Alpine rejected (musl breaks Python C extensions). Distroless rejected (no shell/apt for build and ops ergonomics at alpha). Chainguard rejected (paid tier + new substrate + marginal value at alpha). Trixie over bookworm — a fresh-start alpha begins on current stable, not oldstable.

Python 3.14 GIL build, not the free-threaded variant (free-threaded wheel compat still maturing). Revisit trigger: ecosystem maturity on specific deps.

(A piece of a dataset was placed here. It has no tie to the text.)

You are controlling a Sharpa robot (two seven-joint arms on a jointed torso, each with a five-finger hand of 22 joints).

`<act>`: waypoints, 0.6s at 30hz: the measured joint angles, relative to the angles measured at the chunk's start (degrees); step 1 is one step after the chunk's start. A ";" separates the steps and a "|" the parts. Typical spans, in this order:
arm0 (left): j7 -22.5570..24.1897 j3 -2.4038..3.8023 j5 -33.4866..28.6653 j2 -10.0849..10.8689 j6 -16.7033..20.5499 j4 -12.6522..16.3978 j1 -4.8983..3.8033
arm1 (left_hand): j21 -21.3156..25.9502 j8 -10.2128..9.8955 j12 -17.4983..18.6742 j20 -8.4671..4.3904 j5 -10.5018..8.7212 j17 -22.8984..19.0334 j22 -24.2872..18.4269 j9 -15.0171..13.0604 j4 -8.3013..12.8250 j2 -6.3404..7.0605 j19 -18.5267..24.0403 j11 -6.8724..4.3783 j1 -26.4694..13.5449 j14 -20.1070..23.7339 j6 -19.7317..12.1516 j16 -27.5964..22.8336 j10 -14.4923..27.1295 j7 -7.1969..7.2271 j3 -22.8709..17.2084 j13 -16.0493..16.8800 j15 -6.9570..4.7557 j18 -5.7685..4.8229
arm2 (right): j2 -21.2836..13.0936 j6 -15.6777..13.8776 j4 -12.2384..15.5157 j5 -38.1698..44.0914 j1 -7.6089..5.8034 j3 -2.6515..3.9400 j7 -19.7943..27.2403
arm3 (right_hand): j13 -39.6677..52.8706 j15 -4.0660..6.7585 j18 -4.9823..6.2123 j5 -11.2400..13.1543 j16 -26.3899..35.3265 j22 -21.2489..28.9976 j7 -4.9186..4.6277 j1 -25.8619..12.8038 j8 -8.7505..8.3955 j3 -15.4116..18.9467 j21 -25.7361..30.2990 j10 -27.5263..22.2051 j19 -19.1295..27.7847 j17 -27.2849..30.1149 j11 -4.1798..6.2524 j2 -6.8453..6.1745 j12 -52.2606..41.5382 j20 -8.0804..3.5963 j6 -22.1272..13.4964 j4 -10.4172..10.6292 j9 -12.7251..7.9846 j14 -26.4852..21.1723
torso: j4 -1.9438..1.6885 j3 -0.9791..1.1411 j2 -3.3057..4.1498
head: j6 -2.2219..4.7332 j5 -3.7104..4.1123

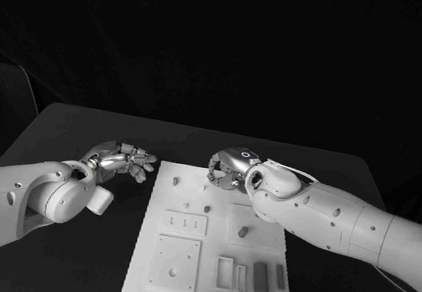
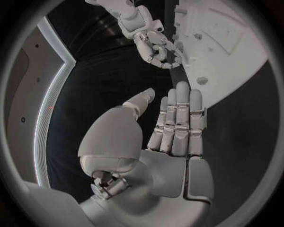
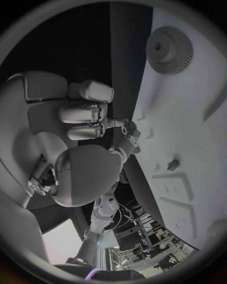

D3 — Multi-stage build conventions

  • Per-service Dockerfile at infra/docker/<service>.Dockerfile; the collapsed runtime is app.Dockerfile
  • Two-stage (builder + runtime) for Python/Node
  • Build context = repo root; .dockerignore trims context
  • Non-root user spectral (UID/GID 1000); workdir /app; /etc/spectral/ for secret files
  • No tini; uvicorn + the worker runtime handle SIGTERM correctly
  • HEALTHCHECK lives in the Cloudflare container deploy config (ADR-109 / ADR-110), not in the Dockerfile
  • Python env hygiene: PYTHONDONTWRITEBYTECODE=1, PYTHONUNBUFFERED=1
  • BuildKit cache mounts for uv + pnpm stores (perf only; no secrets)
  • Layer order: lockfile → install → source (cache-friendly)
  • Base-image digest pinning per Dockerfile — Dependabot-docker manages refresh (D7)

D4 — Local compose for production-like dev flow

  • Location infra/local/compose.yml; env at infra/local/.env (gitignored; .env.example committed)
  • Wrapped via pnpm compose:* scripts in the repo-root package.json
  • Postgres comes from supabase start on the host (not duplicated in compose); services reach it at host.docker.internal:54322
  • Profiles scope subsets: default = api+workers; frontend adds dashboard + operations
  • No code volume mounts — compose tests the built image, not hot-reload. pnpm dev owns fast iteration (ADR-046 D13); compose is the production-like secondary
  • Ports match pnpm dev defaults — the two flows are mutually exclusive

D5 — Version-string surface; generation-stamping lives in the CD pipeline

Build-time infra/docker/build-version.sh emits version.json (sha, short_sha, describe, built_at, uv_lock_sha, pnpm_lock_sha); each Dockerfile COPYs it into /app/version.json. The running version is surfaced on /health (which reports the package version + per-feature wiring) and read by the operator routes; there is no separate /version endpoint.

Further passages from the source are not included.